What you need to do: Would you reproduce exactly the lines below from the one holding "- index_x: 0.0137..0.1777" through the one holding "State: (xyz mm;", inclusive, and no others?

Raw data:
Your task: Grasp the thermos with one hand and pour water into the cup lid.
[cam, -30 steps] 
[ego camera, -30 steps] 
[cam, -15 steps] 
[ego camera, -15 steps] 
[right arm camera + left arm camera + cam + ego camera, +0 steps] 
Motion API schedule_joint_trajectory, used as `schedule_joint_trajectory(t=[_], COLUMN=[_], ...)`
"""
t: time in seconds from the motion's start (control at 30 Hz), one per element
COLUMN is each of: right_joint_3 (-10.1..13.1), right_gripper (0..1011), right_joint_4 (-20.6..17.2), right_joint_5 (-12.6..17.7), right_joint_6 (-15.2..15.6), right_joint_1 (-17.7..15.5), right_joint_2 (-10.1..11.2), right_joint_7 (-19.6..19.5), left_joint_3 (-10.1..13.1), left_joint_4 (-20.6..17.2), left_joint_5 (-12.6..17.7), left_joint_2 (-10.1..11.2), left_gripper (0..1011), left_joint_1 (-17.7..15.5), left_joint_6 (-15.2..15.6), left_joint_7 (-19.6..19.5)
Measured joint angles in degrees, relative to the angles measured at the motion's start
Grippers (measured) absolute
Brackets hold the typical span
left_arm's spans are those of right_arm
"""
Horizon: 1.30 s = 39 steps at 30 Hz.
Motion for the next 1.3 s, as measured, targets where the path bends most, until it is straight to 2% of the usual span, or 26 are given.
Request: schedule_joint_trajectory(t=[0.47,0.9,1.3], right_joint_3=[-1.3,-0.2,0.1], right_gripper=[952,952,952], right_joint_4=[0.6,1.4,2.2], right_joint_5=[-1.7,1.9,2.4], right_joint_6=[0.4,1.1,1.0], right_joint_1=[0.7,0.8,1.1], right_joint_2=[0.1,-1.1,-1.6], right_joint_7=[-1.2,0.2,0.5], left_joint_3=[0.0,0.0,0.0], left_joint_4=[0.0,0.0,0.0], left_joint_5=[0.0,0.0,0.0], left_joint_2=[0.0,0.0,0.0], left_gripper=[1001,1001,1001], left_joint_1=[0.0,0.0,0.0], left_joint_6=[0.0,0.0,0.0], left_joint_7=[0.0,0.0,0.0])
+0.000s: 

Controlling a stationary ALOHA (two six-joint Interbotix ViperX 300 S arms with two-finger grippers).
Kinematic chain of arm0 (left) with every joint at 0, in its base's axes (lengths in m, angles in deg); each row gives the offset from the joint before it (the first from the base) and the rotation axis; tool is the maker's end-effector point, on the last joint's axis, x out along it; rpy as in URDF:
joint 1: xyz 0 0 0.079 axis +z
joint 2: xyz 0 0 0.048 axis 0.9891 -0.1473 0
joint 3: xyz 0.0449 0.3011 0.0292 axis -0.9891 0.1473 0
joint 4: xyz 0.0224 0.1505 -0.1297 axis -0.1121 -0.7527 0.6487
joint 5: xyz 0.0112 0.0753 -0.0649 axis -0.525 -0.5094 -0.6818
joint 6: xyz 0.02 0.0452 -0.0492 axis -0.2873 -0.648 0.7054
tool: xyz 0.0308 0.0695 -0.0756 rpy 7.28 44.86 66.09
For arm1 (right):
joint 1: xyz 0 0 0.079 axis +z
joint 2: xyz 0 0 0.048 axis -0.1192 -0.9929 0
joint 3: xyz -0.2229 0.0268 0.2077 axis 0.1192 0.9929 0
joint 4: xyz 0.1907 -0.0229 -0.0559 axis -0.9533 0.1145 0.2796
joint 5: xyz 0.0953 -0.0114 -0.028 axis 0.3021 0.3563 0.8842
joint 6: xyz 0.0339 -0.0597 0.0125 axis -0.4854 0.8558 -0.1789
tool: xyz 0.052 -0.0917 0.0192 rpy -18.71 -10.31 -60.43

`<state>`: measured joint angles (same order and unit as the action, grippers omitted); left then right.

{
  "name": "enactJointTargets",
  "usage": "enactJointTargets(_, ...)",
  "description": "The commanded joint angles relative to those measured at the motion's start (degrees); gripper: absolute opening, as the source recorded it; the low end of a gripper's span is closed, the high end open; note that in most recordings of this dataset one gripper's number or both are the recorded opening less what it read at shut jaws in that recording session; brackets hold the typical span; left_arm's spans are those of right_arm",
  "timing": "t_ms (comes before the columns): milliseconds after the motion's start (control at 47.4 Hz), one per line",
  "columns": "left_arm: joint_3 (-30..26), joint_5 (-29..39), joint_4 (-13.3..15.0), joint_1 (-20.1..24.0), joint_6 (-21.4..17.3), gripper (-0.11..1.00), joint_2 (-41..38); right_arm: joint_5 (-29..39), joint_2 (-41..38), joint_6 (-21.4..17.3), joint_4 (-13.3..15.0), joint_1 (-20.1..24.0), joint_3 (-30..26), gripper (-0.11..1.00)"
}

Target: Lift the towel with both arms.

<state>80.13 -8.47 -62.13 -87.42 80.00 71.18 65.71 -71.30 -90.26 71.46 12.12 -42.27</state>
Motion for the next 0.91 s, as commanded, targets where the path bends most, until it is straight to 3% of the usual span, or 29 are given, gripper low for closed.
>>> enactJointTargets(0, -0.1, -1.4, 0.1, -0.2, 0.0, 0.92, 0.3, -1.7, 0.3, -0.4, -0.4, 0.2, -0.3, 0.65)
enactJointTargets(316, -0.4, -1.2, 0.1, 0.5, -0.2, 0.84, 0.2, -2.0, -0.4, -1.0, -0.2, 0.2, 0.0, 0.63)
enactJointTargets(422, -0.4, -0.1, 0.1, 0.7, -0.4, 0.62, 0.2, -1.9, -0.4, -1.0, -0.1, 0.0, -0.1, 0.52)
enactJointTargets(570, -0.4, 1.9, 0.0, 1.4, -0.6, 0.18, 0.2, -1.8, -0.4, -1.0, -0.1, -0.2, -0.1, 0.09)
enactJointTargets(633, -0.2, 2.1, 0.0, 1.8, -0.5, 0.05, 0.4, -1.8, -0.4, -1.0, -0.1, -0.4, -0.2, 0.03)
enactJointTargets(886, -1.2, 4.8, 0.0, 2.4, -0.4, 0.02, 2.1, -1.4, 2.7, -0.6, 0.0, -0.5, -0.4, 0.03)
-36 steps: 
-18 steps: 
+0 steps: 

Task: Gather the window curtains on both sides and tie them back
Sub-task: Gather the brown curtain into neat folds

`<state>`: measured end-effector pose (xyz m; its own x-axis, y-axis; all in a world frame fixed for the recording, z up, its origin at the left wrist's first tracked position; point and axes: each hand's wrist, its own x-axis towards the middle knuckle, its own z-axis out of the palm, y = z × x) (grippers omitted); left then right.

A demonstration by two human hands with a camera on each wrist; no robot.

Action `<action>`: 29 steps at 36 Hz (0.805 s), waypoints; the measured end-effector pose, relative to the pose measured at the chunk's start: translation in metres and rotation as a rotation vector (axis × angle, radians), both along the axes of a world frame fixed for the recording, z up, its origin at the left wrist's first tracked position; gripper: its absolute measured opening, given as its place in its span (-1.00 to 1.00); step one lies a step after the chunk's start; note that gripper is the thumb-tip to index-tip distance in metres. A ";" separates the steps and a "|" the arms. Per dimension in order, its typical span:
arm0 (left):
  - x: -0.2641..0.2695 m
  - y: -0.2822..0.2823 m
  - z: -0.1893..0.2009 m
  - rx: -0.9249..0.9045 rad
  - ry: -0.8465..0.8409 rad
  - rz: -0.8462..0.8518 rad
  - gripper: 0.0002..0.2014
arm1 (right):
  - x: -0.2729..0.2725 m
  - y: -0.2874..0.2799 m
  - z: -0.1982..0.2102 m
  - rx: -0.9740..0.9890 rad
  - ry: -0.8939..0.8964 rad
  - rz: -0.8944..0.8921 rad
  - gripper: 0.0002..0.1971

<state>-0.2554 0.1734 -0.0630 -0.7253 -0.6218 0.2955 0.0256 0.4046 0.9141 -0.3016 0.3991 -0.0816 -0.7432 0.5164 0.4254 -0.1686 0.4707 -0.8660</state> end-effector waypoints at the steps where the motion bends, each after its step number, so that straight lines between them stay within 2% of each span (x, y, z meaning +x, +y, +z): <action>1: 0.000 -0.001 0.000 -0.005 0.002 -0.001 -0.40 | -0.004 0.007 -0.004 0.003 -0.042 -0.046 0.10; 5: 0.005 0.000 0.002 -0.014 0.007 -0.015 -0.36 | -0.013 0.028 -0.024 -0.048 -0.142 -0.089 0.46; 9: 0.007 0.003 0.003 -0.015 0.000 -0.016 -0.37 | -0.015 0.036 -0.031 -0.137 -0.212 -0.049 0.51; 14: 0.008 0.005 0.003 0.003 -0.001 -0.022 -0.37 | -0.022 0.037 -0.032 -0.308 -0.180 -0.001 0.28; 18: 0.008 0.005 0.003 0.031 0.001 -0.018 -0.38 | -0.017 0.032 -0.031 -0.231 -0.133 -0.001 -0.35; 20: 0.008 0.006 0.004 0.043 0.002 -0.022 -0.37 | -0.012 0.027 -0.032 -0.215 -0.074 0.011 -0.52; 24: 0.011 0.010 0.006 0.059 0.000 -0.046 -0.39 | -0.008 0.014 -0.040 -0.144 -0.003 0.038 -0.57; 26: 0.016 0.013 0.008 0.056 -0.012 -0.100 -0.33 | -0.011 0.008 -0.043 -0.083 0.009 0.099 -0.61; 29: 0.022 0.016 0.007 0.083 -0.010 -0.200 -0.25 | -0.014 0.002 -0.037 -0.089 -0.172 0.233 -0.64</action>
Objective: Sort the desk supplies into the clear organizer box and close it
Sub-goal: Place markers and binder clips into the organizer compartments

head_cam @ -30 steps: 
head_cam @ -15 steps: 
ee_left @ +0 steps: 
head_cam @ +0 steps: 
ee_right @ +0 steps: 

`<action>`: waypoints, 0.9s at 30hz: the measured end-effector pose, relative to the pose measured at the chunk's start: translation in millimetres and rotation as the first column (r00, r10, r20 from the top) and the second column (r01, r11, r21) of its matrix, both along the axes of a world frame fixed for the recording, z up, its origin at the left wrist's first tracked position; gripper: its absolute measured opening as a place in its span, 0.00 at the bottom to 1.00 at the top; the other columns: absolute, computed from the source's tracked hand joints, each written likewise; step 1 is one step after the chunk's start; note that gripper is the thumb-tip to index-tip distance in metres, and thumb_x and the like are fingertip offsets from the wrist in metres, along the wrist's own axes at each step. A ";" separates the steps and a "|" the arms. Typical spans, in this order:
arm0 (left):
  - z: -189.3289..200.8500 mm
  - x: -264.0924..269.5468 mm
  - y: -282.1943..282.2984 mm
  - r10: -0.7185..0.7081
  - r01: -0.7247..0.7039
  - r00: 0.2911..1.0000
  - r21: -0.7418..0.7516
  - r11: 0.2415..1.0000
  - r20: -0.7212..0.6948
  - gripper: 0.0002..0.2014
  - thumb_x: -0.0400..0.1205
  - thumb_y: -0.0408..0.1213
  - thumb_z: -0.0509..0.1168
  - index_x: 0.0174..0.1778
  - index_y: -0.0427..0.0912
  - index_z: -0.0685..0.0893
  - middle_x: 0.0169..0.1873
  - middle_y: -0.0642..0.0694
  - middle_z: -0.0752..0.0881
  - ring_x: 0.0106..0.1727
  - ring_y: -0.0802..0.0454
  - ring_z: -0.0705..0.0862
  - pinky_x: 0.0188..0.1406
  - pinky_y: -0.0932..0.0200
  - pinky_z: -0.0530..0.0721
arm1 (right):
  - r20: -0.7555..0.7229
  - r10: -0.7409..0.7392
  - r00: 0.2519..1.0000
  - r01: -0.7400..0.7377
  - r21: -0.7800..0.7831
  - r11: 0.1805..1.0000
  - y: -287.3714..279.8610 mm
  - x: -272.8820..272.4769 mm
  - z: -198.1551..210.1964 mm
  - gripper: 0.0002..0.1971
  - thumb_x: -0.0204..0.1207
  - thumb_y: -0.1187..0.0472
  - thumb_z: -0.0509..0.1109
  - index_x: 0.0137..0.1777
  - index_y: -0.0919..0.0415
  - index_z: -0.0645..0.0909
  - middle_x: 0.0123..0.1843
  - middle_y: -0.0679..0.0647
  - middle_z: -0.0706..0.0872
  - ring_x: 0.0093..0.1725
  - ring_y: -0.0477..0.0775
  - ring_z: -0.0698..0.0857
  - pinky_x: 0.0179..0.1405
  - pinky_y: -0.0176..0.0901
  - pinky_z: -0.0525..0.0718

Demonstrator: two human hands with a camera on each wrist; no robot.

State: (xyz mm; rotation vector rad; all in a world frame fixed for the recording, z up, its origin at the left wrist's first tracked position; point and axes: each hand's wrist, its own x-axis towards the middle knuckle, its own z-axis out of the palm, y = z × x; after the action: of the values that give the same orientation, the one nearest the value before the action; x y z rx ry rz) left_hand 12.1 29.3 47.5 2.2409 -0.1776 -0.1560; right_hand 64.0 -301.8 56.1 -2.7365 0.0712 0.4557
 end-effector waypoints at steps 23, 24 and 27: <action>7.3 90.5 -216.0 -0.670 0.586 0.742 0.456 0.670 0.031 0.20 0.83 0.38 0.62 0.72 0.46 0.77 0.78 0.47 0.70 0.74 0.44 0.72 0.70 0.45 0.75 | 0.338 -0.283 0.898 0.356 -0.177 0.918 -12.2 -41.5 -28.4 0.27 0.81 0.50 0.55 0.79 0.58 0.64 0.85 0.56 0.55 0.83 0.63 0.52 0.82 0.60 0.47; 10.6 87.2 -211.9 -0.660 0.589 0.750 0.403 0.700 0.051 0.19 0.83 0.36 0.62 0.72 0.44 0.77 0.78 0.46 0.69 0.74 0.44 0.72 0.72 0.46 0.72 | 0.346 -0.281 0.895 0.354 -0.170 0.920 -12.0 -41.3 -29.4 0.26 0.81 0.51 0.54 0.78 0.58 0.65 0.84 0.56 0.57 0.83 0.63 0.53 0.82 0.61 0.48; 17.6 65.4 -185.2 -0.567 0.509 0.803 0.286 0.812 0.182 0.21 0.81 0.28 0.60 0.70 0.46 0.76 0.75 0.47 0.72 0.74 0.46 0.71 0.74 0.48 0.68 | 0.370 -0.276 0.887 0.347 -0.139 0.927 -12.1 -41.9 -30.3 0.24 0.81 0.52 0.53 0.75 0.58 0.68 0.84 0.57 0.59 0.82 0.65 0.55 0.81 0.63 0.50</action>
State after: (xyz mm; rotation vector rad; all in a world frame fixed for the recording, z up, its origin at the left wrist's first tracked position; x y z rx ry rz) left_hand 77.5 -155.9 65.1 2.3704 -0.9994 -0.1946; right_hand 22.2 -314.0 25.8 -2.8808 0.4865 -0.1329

Written answer:
  - index_x: 0.0137..0.1777
  - index_y: -0.0919..0.0415
  - index_z: -0.0645..0.0909
  - middle_x: 0.0123..0.1843
  - middle_y: -0.0679..0.0647
  - middle_z: -0.0706..0.0872
  - ring_x: 0.0093..0.1725
  - ring_y: -0.0477..0.0775
  - ring_z: -0.0698..0.0857
  - pinky_x: 0.0179..0.1405
  - pinky_y: -0.0176..0.0901
  - pinky_z: -0.0525..0.0718

Demonstrator: two human hands with a camera on each wrist; no robot.

State: (xyz mm; rotation vector rad; all in a world frame fixed for the recording, z up, its origin at the left wrist's first tracked position; point and axes: each hand's wrist, its own x-axis towards the middle knuckle, its own z-axis out of the palm, y = z × x; after the action: of the values that give the same orientation, the one nearest the value before the action; x y z rx ry rz) left_hand 12.1 29.3 47.5 2.2409 -0.1776 -0.1560; right_hand 64.0 -301.8 56.1 -2.7365 0.0712 0.4557

The response to this exercise is now finished.